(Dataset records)
- Opening Delimiter -
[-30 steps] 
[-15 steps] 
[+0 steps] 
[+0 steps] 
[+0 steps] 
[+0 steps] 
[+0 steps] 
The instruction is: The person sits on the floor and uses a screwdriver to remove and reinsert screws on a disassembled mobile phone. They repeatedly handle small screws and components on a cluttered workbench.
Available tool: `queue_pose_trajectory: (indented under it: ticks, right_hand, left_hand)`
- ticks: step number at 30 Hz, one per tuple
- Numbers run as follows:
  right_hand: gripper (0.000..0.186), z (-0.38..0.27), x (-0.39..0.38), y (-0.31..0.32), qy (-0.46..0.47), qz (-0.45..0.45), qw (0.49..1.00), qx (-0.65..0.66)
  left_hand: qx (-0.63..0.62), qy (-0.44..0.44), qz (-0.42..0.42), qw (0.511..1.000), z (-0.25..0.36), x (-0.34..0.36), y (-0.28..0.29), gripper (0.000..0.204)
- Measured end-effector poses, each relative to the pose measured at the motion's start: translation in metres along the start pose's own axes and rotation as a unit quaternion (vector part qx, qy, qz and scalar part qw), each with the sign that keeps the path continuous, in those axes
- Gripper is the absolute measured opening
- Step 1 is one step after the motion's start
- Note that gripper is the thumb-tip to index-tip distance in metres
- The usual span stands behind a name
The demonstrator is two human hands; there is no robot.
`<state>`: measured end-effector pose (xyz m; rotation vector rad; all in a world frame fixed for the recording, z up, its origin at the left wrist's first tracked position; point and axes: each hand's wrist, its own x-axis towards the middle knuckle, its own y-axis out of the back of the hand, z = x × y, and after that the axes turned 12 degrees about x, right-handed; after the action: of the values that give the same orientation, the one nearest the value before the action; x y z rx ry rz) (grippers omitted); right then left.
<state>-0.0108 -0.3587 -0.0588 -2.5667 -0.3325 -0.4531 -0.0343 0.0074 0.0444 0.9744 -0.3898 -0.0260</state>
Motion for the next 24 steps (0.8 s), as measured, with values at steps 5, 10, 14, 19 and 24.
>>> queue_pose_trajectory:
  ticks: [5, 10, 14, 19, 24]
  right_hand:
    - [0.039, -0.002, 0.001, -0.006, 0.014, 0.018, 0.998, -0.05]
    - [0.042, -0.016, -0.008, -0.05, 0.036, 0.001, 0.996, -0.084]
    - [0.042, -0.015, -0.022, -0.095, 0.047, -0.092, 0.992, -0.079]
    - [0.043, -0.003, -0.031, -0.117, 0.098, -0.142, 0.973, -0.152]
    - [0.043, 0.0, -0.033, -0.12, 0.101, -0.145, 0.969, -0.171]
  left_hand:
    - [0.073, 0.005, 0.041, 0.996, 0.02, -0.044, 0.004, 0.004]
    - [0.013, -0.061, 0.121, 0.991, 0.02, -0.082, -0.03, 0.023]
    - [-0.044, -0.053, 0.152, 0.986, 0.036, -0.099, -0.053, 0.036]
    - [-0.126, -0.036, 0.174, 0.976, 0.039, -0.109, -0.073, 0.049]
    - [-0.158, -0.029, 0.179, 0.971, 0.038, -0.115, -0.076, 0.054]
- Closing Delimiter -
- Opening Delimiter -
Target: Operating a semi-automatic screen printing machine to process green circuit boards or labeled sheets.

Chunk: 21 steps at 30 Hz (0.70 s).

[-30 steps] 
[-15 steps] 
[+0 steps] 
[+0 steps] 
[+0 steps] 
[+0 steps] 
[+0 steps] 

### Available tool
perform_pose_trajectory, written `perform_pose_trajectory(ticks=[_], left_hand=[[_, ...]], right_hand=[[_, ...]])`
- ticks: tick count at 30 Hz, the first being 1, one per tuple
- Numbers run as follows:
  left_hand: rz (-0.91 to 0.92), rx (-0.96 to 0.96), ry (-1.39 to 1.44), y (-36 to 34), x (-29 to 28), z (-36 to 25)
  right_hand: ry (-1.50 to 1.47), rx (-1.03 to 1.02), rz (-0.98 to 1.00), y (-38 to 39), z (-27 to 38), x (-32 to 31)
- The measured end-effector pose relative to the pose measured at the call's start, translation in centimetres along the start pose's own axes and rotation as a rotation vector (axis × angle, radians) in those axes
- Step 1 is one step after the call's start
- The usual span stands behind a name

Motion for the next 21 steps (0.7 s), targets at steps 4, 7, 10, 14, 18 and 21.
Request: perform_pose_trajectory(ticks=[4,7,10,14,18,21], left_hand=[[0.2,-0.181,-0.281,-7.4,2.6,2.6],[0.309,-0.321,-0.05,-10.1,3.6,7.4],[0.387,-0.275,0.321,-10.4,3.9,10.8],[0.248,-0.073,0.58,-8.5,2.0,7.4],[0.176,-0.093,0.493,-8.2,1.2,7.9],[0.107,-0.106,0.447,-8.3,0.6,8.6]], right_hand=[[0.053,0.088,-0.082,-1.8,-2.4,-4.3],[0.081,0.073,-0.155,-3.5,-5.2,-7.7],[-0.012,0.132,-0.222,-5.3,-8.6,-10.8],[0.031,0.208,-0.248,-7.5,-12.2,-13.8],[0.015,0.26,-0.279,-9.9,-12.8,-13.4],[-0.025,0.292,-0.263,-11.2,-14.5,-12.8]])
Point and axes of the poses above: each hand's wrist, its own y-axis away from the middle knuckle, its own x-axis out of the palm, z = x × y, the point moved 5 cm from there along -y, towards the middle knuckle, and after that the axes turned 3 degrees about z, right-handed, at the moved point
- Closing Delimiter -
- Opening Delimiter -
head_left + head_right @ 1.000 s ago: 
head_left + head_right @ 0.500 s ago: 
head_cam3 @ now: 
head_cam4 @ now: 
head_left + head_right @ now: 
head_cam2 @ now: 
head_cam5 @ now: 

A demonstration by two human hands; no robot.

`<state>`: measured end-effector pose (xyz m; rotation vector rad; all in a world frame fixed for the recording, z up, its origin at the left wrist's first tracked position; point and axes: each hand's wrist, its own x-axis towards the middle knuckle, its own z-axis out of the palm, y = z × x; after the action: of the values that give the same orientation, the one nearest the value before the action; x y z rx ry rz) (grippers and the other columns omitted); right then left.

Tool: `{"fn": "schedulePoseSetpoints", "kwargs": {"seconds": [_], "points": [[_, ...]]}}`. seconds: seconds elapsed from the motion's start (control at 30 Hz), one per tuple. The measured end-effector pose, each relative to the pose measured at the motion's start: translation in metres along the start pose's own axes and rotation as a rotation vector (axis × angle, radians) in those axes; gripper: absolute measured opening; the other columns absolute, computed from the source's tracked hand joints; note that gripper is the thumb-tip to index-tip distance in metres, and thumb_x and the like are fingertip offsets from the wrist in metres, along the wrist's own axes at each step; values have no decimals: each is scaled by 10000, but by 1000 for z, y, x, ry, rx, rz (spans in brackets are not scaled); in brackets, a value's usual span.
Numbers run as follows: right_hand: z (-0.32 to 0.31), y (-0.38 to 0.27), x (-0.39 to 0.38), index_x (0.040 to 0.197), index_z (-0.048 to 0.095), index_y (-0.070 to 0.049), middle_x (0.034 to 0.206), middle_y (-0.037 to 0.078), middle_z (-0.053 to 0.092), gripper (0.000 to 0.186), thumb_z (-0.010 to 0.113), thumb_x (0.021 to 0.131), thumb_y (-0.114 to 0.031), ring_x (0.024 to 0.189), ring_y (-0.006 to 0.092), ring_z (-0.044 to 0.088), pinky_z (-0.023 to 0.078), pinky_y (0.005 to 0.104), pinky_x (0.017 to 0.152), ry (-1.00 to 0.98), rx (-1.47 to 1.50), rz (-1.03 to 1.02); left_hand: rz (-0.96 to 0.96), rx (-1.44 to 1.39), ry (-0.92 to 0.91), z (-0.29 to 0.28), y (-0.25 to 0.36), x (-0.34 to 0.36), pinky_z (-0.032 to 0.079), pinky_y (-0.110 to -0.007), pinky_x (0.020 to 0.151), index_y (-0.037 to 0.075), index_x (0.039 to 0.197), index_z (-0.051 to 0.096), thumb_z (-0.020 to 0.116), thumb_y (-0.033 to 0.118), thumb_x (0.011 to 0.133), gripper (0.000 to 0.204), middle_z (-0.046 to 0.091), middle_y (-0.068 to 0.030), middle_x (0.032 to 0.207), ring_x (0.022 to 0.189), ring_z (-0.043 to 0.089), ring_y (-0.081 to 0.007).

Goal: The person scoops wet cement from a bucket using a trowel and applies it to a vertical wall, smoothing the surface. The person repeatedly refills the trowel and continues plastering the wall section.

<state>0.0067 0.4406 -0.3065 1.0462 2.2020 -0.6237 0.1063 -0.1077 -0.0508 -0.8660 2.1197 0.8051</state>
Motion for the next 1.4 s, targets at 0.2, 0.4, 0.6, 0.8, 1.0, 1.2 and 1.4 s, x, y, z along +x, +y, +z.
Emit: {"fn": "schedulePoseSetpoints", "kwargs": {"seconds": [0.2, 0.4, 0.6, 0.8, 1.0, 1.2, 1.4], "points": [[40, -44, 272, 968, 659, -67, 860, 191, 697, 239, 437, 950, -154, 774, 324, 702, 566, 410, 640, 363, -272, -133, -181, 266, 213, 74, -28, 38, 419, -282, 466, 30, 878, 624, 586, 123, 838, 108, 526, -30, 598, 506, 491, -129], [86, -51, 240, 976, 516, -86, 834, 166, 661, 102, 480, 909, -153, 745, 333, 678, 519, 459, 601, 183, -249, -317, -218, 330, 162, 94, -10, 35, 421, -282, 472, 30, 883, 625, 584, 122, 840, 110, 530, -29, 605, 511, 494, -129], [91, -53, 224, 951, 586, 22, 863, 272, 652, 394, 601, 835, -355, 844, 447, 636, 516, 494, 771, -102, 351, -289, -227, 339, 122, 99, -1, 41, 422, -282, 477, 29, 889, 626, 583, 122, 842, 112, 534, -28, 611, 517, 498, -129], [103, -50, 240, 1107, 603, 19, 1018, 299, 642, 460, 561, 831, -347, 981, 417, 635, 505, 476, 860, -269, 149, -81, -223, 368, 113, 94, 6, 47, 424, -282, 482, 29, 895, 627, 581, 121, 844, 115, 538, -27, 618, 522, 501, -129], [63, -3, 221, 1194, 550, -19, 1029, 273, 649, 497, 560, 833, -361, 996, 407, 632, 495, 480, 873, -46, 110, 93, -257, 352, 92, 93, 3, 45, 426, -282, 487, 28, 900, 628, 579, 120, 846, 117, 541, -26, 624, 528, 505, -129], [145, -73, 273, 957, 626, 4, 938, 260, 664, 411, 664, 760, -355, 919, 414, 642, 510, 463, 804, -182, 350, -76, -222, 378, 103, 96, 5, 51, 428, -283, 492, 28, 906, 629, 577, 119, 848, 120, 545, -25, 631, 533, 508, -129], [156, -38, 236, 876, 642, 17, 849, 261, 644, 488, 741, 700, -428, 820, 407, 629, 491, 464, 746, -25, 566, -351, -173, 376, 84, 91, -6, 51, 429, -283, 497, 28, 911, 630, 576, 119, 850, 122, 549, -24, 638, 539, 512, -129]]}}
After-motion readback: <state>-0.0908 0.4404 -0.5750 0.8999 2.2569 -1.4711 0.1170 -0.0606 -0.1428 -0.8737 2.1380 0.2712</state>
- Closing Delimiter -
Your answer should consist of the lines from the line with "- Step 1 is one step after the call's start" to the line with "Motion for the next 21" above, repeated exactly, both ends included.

**Answer box**
- Step 1 is one step after the call's start
- The usual span stands behind a name

Motion for the next 21 steps (0.7 s), targets at steps 4, 7, 10, 14, 18 and 21.

The work on this exercise is complete.